Born in 2007, Erica began attending Clarke when she was only three months old, and remained there until she was 3 years old. Battinelli said the work Clarke teachers did with her over those years was crucial in getting her into mainstream schools.

Now, Battinelli, who lives in Holbrook, and is an employee at Harvard Pilgrim Health Care, is giving back. She recently selected the Clarke School to receive a $500 grant through the Harvard Pilgrim Foundation’s Community Spirit 9/11 program.

“The work they did for her helped get her into mainstream schools. Now she’s one of the most talkative kids you’ll ever meet,” said Battinelli.

Jane Lennox, the school’s chief development officer, said, “We’re deeply grateful to anyone who makes a donation. ... Quite frankly, we wouldn’t exist if it wasn’t for the generosity of those donors.” She said Battinelli’s donation will be used to fund the school’s general operations, as per the donor’s request.
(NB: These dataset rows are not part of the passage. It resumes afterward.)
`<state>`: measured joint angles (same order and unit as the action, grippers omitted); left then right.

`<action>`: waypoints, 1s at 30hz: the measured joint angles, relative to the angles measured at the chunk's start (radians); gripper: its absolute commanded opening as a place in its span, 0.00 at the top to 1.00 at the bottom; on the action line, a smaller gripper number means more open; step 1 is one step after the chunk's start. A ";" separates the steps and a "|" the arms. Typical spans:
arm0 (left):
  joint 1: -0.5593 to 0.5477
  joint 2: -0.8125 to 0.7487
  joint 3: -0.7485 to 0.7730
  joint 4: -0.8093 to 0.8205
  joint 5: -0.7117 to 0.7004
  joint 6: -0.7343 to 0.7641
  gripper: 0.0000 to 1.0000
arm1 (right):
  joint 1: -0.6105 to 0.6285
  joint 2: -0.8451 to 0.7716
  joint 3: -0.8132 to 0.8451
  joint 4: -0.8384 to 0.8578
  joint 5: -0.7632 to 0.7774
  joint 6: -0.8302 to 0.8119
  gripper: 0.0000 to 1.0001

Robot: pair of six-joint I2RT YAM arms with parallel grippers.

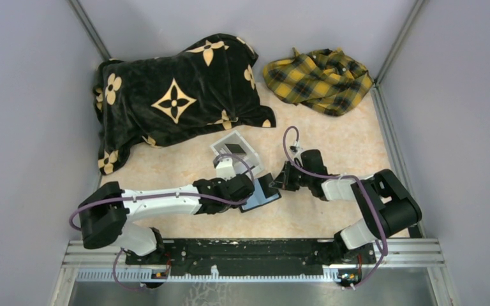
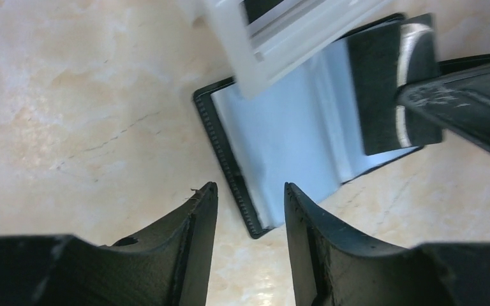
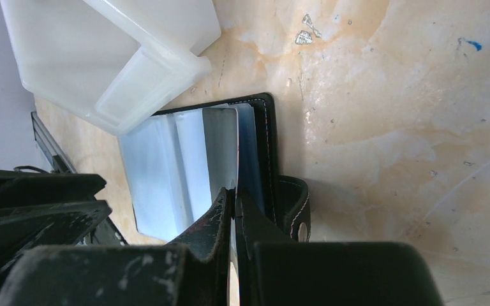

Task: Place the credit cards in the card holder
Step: Insert the credit card into the card holder.

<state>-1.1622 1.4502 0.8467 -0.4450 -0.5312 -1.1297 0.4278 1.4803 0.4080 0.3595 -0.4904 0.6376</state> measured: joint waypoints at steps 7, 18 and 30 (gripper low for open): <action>-0.023 -0.043 -0.163 -0.010 0.006 -0.096 0.62 | 0.007 -0.007 0.002 -0.009 0.014 -0.002 1.00; -0.047 -0.003 -0.163 0.011 -0.030 -0.164 0.78 | 0.024 -0.016 0.019 -0.043 0.039 -0.019 1.00; -0.047 0.136 -0.035 -0.013 -0.064 -0.131 0.79 | 0.056 -0.053 0.041 -0.104 0.088 -0.045 1.00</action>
<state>-1.2095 1.5860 0.8120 -0.4580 -0.5953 -1.2610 0.4839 1.4277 0.4492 0.2558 -0.4023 0.5926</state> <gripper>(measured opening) 0.212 0.007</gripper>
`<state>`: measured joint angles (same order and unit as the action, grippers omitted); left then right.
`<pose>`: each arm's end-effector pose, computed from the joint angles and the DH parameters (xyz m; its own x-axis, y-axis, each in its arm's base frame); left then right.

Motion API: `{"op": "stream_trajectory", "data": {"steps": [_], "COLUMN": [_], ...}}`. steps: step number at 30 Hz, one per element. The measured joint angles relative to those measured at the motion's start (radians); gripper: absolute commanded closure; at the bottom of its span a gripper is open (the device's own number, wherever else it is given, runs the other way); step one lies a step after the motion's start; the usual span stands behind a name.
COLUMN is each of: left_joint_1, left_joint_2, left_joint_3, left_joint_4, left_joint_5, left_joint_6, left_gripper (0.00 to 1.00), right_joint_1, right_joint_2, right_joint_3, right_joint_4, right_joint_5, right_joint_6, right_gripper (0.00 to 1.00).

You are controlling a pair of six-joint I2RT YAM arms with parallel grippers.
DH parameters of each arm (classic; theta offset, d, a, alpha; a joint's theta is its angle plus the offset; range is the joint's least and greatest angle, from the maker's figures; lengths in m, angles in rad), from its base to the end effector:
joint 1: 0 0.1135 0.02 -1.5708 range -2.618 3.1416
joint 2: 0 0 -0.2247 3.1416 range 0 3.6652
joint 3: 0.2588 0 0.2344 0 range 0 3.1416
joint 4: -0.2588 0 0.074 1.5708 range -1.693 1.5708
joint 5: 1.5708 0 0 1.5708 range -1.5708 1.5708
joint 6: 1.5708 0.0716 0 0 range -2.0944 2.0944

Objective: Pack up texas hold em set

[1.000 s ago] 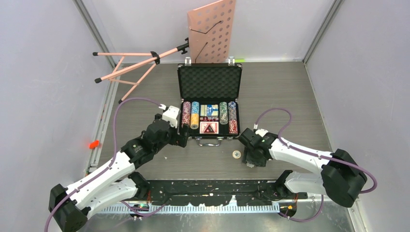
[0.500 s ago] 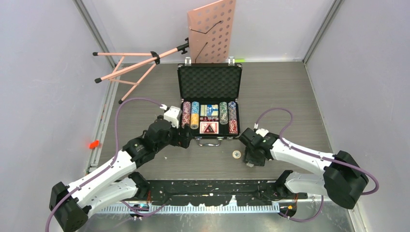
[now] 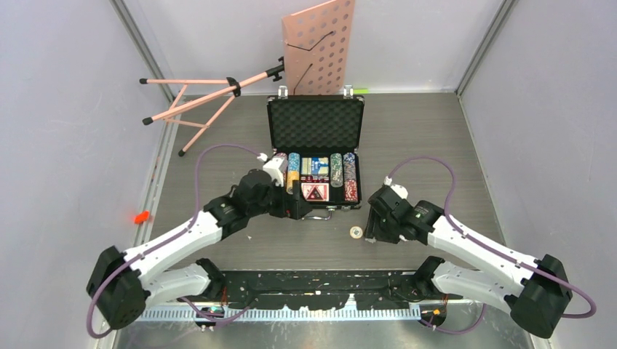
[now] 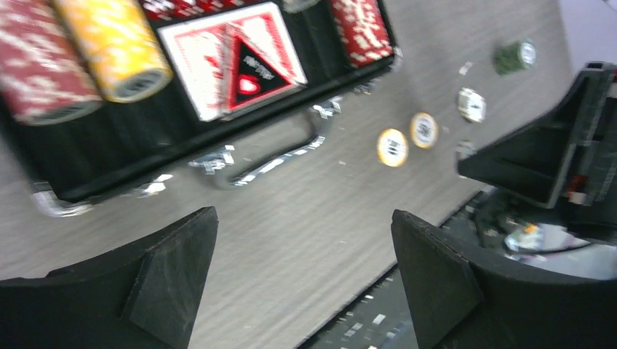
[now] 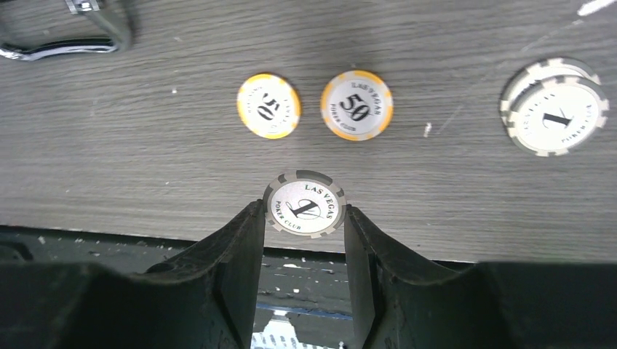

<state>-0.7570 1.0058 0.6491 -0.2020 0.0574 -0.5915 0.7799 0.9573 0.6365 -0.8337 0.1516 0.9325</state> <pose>0.1835 -0.1790 0.2033 -0.7219 -0.0838 -0.6869 0.3836 0.7777 -0.4981 0.1378 0.1211 0.1503 -0.9108 0.2157 -0.3519 0.1339 0.9609 0.2425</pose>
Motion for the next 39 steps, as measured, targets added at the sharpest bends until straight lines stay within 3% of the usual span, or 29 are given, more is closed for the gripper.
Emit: {"op": "stream_trajectory", "data": {"steps": [10,17,39], "left_joint_1": [0.0,0.0,0.0], "left_joint_2": [0.296,0.417,0.542], "left_joint_3": [0.182,0.259,0.322], "left_joint_4": [0.105,0.117,0.072], "left_joint_5": [0.341,0.491,0.592], "left_joint_6": [-0.169,-0.235,-0.293], "left_gripper": [0.22,0.28,0.49], "right_joint_1": [0.0,0.003,0.008], "right_joint_2": [-0.036,-0.033,-0.03], "right_joint_3": [0.011,0.012,0.03], "right_joint_4": [0.171,0.303,0.429], "right_joint_5": [-0.103,-0.181,-0.285], "right_joint_6": [-0.139,-0.23,-0.366], "right_gripper": [0.7,0.71,0.74]}}
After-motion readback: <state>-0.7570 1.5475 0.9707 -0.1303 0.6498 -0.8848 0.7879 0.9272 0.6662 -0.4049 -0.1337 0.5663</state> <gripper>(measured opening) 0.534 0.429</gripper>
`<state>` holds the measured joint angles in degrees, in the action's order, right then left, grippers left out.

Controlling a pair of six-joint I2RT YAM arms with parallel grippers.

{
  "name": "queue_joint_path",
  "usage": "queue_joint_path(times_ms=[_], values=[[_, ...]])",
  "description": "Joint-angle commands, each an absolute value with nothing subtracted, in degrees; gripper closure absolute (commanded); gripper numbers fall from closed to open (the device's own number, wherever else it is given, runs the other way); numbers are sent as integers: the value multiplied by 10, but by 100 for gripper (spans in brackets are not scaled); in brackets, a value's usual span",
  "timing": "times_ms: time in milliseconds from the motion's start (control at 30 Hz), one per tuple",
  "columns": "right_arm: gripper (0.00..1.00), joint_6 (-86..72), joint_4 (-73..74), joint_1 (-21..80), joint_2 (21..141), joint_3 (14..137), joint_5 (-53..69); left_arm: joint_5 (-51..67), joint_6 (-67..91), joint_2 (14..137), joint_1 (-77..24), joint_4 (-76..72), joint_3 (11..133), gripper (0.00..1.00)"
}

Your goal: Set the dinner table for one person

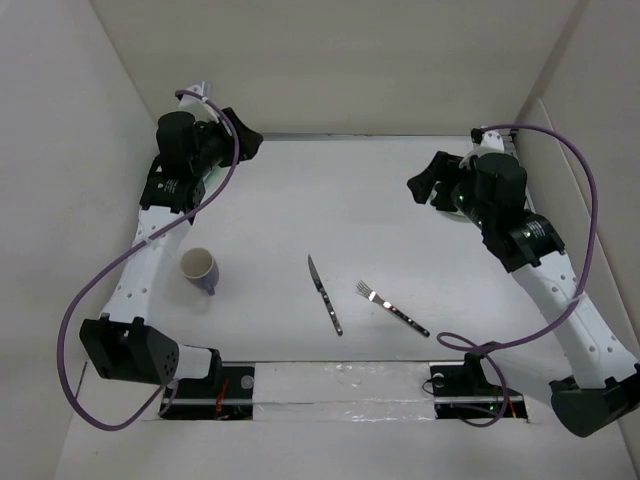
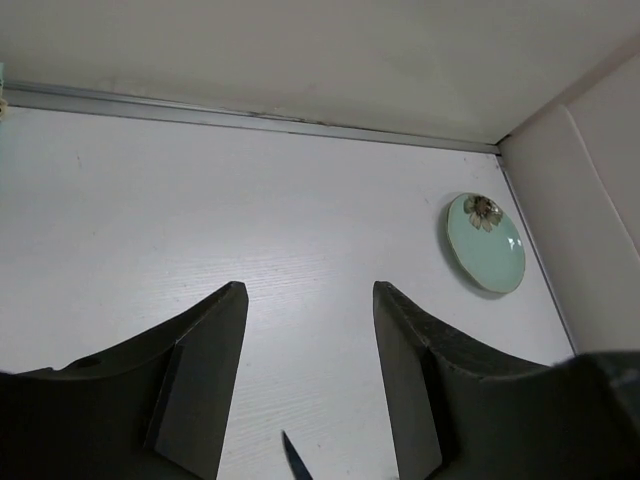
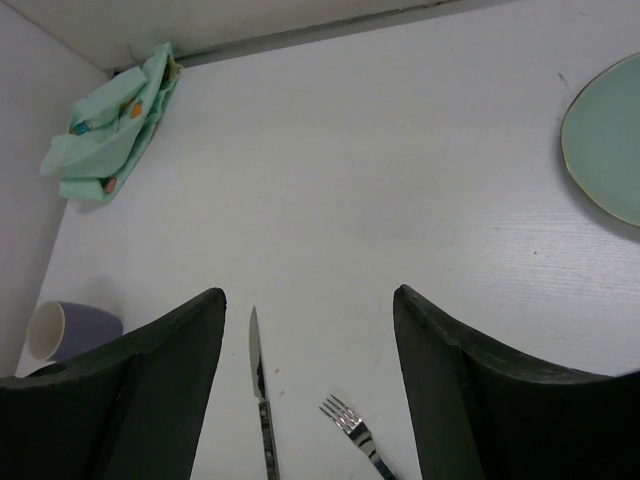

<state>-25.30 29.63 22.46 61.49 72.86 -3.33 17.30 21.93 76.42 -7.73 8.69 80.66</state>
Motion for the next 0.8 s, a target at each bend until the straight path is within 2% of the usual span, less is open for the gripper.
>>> queue_joint_path(times_ms=[0, 67, 100, 133, 167, 200, 267, 367, 400, 433, 467, 533, 567, 700, 767], values=[[28, -257, 285, 217, 594, 729, -33, 175, 220, 751, -76, 71, 825, 50], [42, -256, 285, 217, 592, 731, -22, 130, 225, 751, -76, 74, 831, 50], [55, -255, 285, 217, 592, 732, -17, 112, 225, 752, -76, 80, 838, 51], [86, -255, 285, 217, 593, 731, -8, 92, 222, 755, -76, 82, 843, 52], [96, -255, 287, 217, 595, 732, -4, 50, 218, 763, -76, 82, 848, 64], [100, -255, 290, 217, 598, 733, -4, 27, 217, 769, -76, 84, 859, 77], [100, -255, 301, 217, 606, 735, 33, -58, 206, 800, -76, 93, 878, 100], [100, -255, 301, 217, 605, 726, 57, -164, 187, 864, -71, 136, 936, 100], [100, -254, 298, 217, 602, 723, 61, -179, 189, 882, -61, 161, 953, 99], [100, -250, 288, 217, 596, 715, 68, -187, 192, 900, -40, 170, 978, 89], [100, -246, 280, 217, 592, 709, 68, -191, 196, 929, -27, 177, 987, 70], [100, -243, 270, 217, 580, 700, 69, -185, 220, 949, 1, 187, 994, 59], [100, -242, 272, 217, 580, 698, 69, -176, 228, 964, 27, 187, 991, 48], [100, -238, 277, 217, 589, 690, 83, -156, 248, 998, 79, 185, 976, 42], [92, -237, 266, 217, 592, 685, 93, -170, 242, 1025, 84, 186, 973, 34]])
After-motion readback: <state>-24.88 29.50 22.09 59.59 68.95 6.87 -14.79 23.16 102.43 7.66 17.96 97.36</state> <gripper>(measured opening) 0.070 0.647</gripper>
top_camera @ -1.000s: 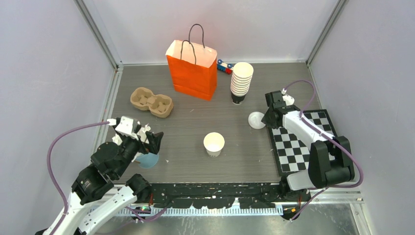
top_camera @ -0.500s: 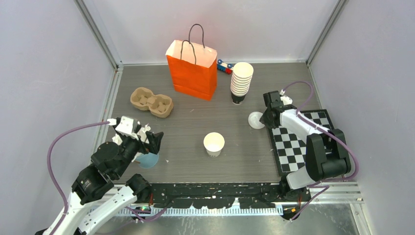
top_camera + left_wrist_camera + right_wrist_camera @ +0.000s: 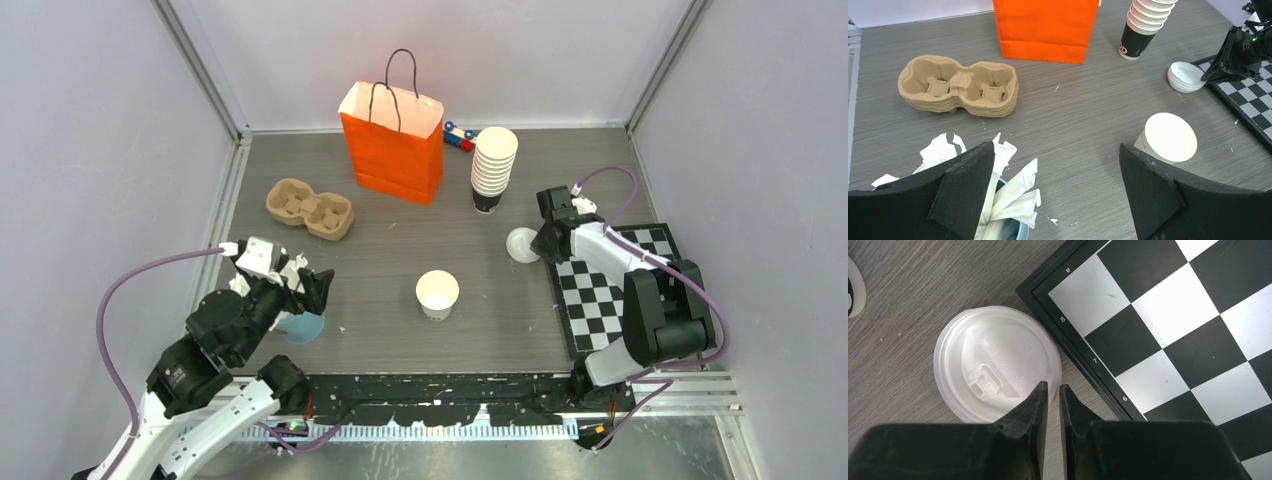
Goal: Pack the takeout coffee
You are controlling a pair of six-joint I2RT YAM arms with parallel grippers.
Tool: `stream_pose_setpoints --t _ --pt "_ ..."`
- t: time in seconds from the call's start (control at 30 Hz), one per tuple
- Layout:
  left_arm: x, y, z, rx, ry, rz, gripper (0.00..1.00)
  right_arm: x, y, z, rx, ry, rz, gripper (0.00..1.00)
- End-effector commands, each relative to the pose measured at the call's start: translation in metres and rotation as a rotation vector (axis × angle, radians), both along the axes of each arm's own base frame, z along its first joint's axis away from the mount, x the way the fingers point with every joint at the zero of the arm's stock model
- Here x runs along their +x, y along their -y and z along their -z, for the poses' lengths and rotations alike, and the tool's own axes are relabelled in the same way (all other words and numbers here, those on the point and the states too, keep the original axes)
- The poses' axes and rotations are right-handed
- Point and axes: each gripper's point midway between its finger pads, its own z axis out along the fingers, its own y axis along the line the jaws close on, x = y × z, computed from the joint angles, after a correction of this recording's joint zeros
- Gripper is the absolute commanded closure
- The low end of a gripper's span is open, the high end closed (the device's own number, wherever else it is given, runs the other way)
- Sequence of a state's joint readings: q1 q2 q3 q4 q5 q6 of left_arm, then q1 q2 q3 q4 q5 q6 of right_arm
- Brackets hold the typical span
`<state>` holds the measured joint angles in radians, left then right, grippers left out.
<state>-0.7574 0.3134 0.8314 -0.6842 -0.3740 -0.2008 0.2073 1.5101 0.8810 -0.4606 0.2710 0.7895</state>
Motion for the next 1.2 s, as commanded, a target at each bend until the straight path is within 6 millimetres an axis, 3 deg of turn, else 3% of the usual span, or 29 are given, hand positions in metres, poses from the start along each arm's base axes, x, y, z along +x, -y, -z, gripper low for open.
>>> stream_pose_setpoints --t 0.0,0.2,0.4,0.67,0.93,1.17 --pt "0.005 0.003 -0.010 -0.017 0.031 -0.002 0.04 0.014 0.003 -0.013 -0.010 0.057 0.028 0.83" --pt "0.004 0.003 -0.010 -0.018 0.030 -0.002 0.04 0.014 0.002 -0.013 -0.006 0.058 0.022 1.00" --pt "0.005 0.003 -0.010 -0.016 0.030 -0.002 0.04 0.014 0.001 -0.019 0.001 0.076 0.010 1.00" --pt "0.007 0.004 -0.011 -0.014 0.029 -0.006 0.04 0.016 -0.001 -0.055 0.002 0.147 -0.036 1.00" --pt "0.007 0.017 -0.029 -0.019 -0.003 0.038 0.05 0.010 0.002 -0.084 -0.017 0.182 -0.073 1.00" --pt "0.009 0.037 -0.029 0.013 -0.097 0.103 0.08 0.001 -0.001 -0.077 0.003 0.170 -0.094 1.00"
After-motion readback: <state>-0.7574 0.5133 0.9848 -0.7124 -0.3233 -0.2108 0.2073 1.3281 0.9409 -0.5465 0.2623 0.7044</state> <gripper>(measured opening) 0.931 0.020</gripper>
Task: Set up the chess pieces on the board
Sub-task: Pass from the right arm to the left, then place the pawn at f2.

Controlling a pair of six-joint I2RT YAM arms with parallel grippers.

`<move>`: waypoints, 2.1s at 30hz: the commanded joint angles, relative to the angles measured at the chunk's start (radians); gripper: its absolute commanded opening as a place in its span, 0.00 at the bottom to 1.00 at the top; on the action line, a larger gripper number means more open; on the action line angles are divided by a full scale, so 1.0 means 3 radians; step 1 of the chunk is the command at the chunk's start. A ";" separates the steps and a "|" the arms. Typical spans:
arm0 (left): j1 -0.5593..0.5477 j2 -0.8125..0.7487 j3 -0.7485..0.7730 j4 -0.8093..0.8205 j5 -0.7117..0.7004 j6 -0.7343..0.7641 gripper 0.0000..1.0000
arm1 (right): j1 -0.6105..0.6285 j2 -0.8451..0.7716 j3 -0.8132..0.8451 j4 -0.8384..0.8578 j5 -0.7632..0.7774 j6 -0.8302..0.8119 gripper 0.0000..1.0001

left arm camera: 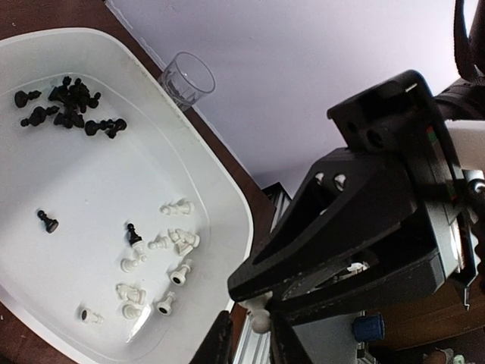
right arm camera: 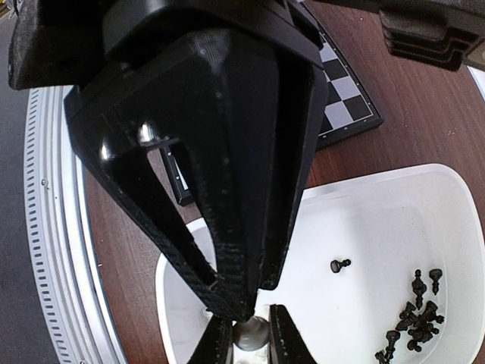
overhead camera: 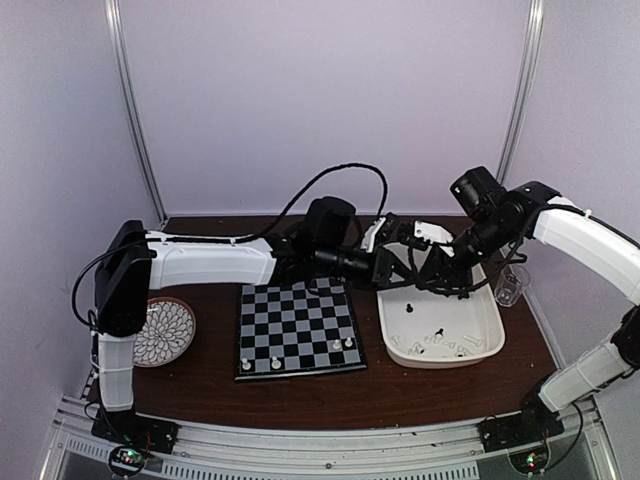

The Clarke School helps deaf or hearing-impaired students learn the skills necessary to be successful. In response to the growing need among children for the services that it offers, the school has opened additional campuses in Boston, Jacksonville, Philadelphia and New York City over the last two decades.

Created in 2002 to honor the lives lost on Sept. 11, 2001, the Community Spirit 9/11 grant program allows each of Harvard Pilgrim’s employees to choose a nonprofit organization to receive a donation from the foundation each year. To date, it has resulted in the distribution of nearly $3 million in grants.

“It’s a really interesting program that I don’t think a lot of other organizations have. It’s really taken off the past few years,” said Lily Lynch, a spokeswoman for The Harvard Pilgrim Foundation.